Espectador na Performance: Tempo Presente
Rita Gusmão
O espectador como suporte e co-realizador da obra de arte performática, no seu modo ao vivo; a relação entre a fisicalidade das emoções e do tempo-espaço, sua expressão e formalização no corpo do espectador, tornando-o uma das expressões da obra. A fluência, percebida como desenvolvimento no espaço-tempo, interação e composição do fluidor com a obra, caracteriza melhor a relação da figura espectador com a obra na atualidade, pois não ao usufruto que leva esta relação, mas à troca e à reconstrução.
Quero ver aqui o espectador como figura do evento artístico, que se faz necessário nas diversas linguagens sob formatos diferenciados e que complementa a obra quando flui com ela. No caso das Artes Visuais, penso o espectador como o que
contempla o formal, que participa da atmosfera e da significação da obra no espaço, e que imerge em emoções predominantemente individuais.
Nas Artes Cênicas, a fluência da obra é coletiva, isto é, de pelo menos um
atuante e um espectador simultaneamente, e isto acopla à percepção formal a percepção corpórea e emotiva de outro. Na Peformance, no seu modo ao vivo, a fisicalidade das emoções e do tempo-espaço, se expressam e formalizam no corpo do espectador, tornando-o uma das expressões da obra. A fluência, percebida como desenvolvimento no espaço-tempo, interação e composição do fluidor com a obra, caracteriza melhor a relação da figura espectador com a obra na atualidade, pois não ao usufruto que leva esta relação, mas à troca e à reconstrução.
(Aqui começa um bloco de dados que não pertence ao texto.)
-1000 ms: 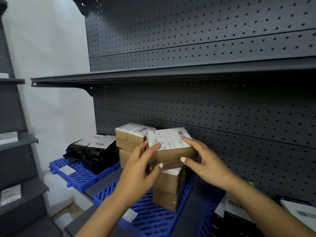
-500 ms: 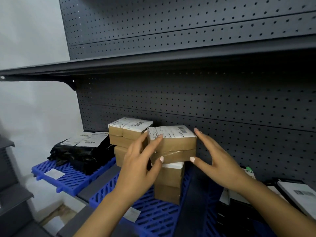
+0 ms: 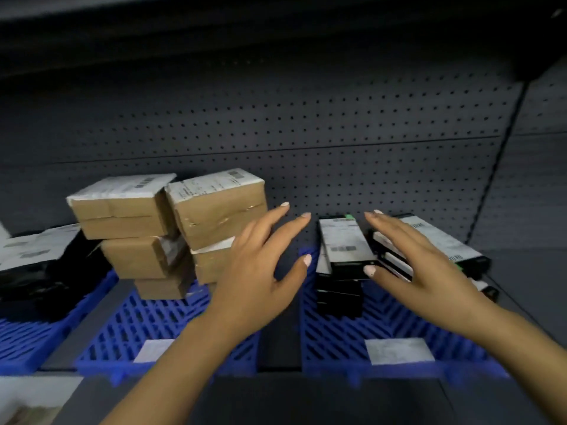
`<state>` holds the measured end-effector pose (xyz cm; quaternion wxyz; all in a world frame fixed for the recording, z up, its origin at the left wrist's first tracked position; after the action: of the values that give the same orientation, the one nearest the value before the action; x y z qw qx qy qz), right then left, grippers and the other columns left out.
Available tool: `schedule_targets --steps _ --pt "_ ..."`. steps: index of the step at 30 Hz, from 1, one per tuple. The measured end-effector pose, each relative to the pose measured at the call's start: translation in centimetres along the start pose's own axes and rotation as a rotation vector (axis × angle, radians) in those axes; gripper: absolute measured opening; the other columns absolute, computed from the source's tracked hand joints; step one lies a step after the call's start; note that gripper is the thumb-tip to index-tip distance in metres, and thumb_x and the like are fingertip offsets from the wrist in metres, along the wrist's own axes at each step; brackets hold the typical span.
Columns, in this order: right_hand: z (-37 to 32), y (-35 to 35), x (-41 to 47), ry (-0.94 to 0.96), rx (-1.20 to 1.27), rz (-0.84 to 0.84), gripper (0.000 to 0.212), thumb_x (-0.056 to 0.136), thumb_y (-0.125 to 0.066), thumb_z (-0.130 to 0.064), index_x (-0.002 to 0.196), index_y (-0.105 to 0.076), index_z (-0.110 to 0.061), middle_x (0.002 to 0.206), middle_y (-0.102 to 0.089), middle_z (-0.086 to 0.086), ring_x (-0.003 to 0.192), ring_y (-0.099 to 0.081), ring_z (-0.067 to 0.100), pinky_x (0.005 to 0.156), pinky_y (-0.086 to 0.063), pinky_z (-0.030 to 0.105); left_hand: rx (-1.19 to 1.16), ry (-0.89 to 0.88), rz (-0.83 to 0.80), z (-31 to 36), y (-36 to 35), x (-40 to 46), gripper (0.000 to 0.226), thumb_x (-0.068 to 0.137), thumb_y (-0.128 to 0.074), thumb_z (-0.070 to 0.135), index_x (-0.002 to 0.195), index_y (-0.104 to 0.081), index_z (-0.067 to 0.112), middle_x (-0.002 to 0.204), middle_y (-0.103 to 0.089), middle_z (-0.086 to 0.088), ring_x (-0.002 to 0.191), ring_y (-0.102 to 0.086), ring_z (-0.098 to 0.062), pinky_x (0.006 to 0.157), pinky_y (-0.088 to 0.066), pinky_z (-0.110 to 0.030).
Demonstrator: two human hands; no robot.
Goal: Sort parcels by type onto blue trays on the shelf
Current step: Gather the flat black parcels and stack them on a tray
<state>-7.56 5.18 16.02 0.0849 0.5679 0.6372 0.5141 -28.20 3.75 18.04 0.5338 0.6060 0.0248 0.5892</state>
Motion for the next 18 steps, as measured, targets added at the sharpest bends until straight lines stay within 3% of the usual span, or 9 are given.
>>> schedule_targets --steps 4,7,11,15,18 --pt "2.6 2.2 -3.8 -0.095 -0.069 0.047 0.065 0.08 -0.044 -0.06 0.139 -0.017 -0.054 0.15 -0.016 -0.029 0.137 -0.011 -0.011 0.109 -0.017 0.018 -0.053 -0.05 -0.092 1.7 -4.2 0.4 0.05 0.092 -0.047 0.045 0.141 -0.039 0.034 0.146 -0.034 0.01 0.134 -0.03 -0.009 0.105 -0.024 -0.026" --pt "4.8 3.8 -6.1 -0.168 -0.11 0.063 0.069 0.08 -0.043 -0.06 0.144 -0.021 -0.046 0.15 -0.016 -0.028 0.137 -0.011 -0.012 0.106 -0.014 0.009 -0.075 -0.069 -0.187 2.9 -7.0 0.7 0.054 0.091 -0.041 0.051 0.143 -0.034 0.036 0.149 -0.029 0.013 0.135 -0.025 -0.007 0.107 -0.024 -0.028" --pt "7.8 5.9 -8.2 -0.216 -0.169 0.043 0.067 0.081 -0.044 -0.059 0.143 -0.02 -0.048 0.152 -0.014 -0.025 0.138 -0.011 -0.009 0.107 -0.016 0.016 -0.102 -0.079 -0.263 4.7 -10.1 1.1 0.059 0.089 -0.033 0.058 0.145 -0.022 0.043 0.151 -0.021 0.019 0.138 -0.017 -0.003 0.109 -0.018 -0.026" --pt "11.1 7.7 -9.9 -0.258 -0.197 0.018 0.066 0.087 -0.054 -0.046 0.143 -0.018 -0.049 0.153 -0.014 -0.022 0.138 -0.01 -0.008 0.105 -0.013 0.013 -0.116 -0.065 -0.286 6.6 -12.8 1.8 0.058 0.093 -0.045 0.053 0.144 -0.019 0.045 0.152 -0.018 0.021 0.139 -0.014 -0.002 0.109 -0.012 -0.022" --pt "13.6 8.4 -10.6 -0.264 -0.212 -0.018 0.066 0.089 -0.055 -0.044 0.141 -0.015 -0.051 0.153 -0.012 -0.022 0.138 -0.007 -0.008 0.104 -0.01 0.01 -0.139 -0.043 -0.304 8.5 -14.8 2.5 0.059 0.093 -0.047 0.049 0.145 -0.021 0.043 0.152 -0.019 0.02 0.138 -0.014 -0.003 0.111 -0.017 -0.026"
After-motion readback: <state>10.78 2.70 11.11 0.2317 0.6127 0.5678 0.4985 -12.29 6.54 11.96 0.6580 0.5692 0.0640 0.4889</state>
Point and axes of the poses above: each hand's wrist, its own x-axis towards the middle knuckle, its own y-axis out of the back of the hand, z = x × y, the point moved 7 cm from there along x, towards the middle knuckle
O espectador, receptor público, está na ponta do processo comunicativo em que
se inserem o criador, o espaço e a obra. É, ele quem realiza a obra, pois é ele quem compõe a sua totalidade, num processo ativo de percepção, associação e resposta ao criador. O funcionamento da obra de arte é um complexo que não poderá ser reduzido apenas à decifração de signos, e o espectador é o elo que possibilita que as várias funções da obra se articulem e se realizem.
No espectador acontecem simultaneamente as seis funções de linguagem
(Jakobson In: Ubersfeld, 2005) que podem nos servir para definir esta figura no
processo elaborador da obra. Primeiramente, a função emotiva, ou de motivação para, participar, refletir, negar ou continuar a obra; em segundo lugar a função conativa, que é a articulação interna de resposta do receptor segundo seu repertório de vivências anteriores; em seguida a função referencial, que garante que este receptor se remeta ao real e contextualize o signo escolhido pelo criador. A função fática mantém o espectador ciente de que está em presença de uma obra de arte e que as relações possíveis são de fato possíveis. A função metalingüística reflete a condição de produção, auxiliando o espectador na fluência dos signos e do todo da obra. E a função poética, que é a projeção dos signos e do complexo sígnico que perfaz a obra sobre a totalidade da sua presença no tempo e no espaço reais. O espectador é este complexo que compõe e completa a obra.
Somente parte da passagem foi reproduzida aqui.